#### [TASK OBJECTIVE]
Report the count of lines containing the word "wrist" in these records, with no other text.
=== THE INPUT ===
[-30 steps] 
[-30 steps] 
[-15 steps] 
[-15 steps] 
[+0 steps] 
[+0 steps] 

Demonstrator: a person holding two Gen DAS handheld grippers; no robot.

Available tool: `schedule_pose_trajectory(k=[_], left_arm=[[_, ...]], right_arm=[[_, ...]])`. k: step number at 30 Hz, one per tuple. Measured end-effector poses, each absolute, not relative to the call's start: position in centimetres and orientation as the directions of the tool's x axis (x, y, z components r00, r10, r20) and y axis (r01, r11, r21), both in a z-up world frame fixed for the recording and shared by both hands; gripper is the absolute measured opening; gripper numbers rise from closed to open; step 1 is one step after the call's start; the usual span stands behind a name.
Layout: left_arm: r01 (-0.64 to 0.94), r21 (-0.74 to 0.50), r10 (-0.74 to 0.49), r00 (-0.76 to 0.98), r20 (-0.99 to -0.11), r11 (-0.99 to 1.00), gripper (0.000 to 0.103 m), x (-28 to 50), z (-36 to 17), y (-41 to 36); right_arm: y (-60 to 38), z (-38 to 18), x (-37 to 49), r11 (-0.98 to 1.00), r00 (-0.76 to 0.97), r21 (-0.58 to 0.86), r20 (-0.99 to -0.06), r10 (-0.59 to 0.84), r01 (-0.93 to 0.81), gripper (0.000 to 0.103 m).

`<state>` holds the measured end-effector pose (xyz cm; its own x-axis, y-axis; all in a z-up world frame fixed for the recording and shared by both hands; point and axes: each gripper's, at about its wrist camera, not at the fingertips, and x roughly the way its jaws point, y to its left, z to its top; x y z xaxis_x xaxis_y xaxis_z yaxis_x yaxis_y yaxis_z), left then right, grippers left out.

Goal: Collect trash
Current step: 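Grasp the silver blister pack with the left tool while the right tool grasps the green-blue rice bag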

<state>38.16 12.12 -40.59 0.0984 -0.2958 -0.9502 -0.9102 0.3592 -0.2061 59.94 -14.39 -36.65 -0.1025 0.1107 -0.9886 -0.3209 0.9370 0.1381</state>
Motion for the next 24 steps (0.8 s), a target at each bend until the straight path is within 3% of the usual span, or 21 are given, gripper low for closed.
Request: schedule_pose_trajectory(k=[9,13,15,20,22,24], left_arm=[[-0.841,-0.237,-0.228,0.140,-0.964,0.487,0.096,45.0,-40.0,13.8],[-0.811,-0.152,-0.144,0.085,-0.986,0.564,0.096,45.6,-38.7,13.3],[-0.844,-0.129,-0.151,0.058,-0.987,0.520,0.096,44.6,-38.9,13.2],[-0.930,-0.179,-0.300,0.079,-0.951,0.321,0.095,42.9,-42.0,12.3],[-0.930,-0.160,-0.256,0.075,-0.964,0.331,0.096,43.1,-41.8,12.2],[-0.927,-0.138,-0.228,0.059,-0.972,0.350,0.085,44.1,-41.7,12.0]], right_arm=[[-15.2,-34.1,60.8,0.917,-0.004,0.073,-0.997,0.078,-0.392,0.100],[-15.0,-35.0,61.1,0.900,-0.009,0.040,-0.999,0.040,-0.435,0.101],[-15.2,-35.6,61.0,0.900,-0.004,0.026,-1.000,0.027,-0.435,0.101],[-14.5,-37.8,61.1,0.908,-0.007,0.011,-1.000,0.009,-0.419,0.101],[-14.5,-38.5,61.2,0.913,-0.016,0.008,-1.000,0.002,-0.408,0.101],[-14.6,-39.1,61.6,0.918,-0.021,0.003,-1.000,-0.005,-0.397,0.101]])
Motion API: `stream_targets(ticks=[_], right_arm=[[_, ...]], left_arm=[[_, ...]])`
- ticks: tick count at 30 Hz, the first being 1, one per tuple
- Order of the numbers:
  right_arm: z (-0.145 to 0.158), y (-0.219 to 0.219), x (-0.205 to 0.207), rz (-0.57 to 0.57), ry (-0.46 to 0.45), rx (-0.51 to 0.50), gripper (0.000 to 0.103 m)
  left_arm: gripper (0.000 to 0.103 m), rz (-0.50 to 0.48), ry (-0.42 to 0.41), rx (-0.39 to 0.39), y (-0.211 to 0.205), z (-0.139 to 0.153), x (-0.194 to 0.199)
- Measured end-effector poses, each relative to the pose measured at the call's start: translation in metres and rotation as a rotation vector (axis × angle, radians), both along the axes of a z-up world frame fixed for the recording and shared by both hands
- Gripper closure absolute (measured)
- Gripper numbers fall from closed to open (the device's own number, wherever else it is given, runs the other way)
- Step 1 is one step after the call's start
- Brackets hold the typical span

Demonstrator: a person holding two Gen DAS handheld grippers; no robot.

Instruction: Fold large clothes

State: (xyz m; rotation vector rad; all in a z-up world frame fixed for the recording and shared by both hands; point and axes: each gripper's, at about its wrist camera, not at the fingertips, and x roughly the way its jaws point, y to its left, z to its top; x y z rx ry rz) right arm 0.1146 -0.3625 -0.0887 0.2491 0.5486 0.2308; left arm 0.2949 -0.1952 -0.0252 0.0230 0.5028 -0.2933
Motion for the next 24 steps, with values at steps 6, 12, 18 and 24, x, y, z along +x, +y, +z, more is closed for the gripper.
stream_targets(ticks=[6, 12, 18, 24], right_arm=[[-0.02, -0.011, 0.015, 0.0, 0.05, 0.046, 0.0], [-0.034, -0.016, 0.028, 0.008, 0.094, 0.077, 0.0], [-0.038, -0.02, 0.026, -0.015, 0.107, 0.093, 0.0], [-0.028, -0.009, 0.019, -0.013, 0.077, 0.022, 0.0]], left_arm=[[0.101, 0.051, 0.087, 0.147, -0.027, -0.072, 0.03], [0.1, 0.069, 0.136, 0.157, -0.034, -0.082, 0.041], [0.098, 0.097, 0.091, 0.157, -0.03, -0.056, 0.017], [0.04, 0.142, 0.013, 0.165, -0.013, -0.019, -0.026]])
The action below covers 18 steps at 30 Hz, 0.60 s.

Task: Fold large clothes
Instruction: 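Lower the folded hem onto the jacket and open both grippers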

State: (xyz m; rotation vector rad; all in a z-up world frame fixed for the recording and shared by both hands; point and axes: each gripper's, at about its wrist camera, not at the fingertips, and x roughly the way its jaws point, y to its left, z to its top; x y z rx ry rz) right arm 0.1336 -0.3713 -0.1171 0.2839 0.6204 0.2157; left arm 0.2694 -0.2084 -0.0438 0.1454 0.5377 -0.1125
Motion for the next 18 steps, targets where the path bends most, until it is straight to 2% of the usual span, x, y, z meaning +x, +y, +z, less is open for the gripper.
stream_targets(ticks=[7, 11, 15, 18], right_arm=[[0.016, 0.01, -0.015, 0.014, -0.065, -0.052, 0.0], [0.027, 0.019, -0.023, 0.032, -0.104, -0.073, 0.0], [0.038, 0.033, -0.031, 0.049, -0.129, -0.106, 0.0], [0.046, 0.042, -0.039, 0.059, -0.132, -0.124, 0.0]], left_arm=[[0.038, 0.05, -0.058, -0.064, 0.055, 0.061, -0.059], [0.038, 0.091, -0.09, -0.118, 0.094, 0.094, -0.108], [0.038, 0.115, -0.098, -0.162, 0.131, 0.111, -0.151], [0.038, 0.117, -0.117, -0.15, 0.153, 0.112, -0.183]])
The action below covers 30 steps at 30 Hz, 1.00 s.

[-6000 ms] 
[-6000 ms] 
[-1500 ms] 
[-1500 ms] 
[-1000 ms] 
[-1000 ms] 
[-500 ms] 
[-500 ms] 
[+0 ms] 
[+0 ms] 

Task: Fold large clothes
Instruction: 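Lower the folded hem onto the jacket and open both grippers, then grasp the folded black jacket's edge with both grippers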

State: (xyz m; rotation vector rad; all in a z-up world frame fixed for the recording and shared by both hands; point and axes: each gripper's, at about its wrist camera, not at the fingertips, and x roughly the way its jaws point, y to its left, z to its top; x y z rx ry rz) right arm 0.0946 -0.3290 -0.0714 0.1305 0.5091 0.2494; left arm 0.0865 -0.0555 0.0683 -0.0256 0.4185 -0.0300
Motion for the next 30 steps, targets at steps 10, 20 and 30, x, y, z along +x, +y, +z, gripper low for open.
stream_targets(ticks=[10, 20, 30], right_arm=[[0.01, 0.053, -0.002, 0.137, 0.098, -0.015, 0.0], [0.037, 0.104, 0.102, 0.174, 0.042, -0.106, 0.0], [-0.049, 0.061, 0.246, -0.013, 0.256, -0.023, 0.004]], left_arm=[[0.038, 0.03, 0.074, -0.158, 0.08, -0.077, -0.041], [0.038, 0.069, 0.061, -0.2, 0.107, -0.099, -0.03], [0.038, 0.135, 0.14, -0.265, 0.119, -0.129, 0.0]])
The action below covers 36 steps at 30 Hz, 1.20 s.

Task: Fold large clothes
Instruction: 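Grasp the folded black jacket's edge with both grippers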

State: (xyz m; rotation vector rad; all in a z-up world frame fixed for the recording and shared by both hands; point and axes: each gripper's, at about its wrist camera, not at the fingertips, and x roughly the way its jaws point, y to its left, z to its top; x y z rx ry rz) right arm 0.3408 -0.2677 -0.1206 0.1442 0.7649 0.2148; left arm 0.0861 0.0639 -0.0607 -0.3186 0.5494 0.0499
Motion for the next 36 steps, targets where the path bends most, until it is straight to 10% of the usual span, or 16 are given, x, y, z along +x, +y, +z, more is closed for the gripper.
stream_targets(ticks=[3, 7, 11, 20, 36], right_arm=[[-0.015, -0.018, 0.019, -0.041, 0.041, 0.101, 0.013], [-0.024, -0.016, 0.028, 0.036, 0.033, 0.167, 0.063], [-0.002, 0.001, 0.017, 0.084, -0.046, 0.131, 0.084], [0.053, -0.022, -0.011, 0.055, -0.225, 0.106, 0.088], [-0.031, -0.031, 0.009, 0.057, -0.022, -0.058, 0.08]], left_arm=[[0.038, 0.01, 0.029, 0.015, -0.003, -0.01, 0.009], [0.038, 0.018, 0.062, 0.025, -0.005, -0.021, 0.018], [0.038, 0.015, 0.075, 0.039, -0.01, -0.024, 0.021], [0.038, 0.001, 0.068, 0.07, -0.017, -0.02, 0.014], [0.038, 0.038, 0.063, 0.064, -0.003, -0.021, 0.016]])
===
#### [COMPLETED TASK]
5